[Source data]

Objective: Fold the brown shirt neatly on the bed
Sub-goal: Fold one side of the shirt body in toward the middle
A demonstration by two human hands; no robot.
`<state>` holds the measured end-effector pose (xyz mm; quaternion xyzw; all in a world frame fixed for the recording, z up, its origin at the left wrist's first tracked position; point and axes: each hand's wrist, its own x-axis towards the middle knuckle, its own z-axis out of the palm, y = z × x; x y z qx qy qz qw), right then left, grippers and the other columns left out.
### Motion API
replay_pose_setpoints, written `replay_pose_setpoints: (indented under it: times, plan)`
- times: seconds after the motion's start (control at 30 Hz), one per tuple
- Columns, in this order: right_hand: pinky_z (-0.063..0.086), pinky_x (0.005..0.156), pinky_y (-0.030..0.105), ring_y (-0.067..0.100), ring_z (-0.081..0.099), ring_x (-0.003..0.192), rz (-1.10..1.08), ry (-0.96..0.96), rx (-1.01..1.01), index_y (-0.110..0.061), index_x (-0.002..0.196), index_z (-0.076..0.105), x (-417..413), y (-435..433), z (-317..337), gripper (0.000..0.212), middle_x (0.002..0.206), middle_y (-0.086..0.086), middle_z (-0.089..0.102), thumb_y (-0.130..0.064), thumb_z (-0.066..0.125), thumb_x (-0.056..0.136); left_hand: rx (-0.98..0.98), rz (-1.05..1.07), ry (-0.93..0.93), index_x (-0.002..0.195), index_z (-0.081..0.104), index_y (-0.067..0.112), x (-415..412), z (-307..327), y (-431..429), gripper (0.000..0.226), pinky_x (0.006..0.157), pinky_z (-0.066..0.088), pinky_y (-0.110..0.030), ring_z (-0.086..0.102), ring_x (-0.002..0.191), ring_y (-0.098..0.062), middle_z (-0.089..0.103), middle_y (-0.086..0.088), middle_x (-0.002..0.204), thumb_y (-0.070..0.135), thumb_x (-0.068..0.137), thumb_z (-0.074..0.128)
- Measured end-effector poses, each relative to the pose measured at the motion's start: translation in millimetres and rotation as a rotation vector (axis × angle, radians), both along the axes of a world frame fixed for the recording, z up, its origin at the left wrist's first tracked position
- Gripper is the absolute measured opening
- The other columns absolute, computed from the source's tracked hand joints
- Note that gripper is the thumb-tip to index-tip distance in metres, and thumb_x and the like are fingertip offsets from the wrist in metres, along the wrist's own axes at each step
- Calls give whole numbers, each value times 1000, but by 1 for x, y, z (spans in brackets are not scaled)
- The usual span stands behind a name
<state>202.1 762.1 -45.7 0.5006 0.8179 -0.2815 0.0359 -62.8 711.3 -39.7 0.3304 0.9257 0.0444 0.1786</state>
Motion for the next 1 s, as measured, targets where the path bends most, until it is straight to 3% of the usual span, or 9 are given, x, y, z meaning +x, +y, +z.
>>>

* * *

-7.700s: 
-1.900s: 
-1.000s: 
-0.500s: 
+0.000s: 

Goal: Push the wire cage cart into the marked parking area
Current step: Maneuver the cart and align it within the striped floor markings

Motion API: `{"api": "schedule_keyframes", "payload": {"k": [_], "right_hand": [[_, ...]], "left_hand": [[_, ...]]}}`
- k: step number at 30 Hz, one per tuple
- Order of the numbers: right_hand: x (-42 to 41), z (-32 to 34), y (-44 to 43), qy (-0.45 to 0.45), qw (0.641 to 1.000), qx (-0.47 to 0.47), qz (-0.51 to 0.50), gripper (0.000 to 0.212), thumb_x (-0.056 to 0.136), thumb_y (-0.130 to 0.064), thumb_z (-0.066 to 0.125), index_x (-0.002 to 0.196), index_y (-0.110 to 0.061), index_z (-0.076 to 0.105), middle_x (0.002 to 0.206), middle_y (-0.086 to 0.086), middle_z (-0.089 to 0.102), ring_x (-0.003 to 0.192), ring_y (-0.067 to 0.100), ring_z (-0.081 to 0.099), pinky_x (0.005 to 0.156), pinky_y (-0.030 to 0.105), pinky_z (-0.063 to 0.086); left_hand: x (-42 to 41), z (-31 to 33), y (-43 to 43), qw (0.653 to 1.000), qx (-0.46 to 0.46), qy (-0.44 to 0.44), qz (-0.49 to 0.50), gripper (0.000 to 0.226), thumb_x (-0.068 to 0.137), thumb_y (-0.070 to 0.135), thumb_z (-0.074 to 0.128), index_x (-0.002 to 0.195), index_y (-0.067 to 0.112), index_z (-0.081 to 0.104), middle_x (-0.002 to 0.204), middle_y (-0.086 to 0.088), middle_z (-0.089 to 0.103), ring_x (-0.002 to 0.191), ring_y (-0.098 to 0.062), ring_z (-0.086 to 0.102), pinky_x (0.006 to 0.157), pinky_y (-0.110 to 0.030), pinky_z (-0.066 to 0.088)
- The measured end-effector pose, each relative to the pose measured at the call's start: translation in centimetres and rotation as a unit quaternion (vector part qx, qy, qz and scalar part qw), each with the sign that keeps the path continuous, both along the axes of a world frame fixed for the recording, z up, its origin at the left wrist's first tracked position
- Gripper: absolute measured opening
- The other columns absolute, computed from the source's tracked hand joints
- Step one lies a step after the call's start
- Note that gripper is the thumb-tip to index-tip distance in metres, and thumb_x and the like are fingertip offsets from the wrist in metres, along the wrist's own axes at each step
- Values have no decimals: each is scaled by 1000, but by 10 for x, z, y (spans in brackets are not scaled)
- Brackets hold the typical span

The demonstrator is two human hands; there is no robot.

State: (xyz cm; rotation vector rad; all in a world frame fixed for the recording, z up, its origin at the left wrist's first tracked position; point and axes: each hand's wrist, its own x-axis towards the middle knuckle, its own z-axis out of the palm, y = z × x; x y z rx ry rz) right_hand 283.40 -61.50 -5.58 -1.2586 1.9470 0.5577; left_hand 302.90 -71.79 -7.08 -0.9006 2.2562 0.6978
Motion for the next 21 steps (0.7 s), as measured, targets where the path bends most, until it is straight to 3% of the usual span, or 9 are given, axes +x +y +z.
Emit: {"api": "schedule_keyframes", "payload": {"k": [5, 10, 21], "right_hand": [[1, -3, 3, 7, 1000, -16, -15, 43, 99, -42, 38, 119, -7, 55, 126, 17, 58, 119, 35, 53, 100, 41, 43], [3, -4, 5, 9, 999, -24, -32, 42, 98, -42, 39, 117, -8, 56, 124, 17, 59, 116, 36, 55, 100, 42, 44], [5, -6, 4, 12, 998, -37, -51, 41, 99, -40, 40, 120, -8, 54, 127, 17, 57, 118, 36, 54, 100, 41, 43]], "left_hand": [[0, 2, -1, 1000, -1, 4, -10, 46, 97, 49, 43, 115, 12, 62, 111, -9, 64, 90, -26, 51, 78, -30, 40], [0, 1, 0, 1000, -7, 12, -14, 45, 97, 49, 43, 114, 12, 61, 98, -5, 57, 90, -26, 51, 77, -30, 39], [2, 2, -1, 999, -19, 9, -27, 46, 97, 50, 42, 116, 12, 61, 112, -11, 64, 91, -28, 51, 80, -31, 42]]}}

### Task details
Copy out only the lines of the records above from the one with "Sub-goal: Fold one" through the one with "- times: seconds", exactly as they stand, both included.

### Response below
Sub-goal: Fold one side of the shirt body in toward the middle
A demonstration by two human hands; no robot.
`<state>` holds the measured end-effector pose (xyz mm; quaternion xyzw; all in a world frame fixed for the recording, z up, its origin at the left wrist's first tracked position; point and axes: each hand's wrist, its own x-axis towards the middle knuckle, its own z-axis out of the palm, y = z × x; x y z qx qy qz qw), right then left, grippers and the other columns left out.
### Motion API
replay_pose_setpoints, written `replay_pose_setpoints: (indented under it: times, plan)`
- times: seconds after the motion's start (control at 30 Hz), one per tuple

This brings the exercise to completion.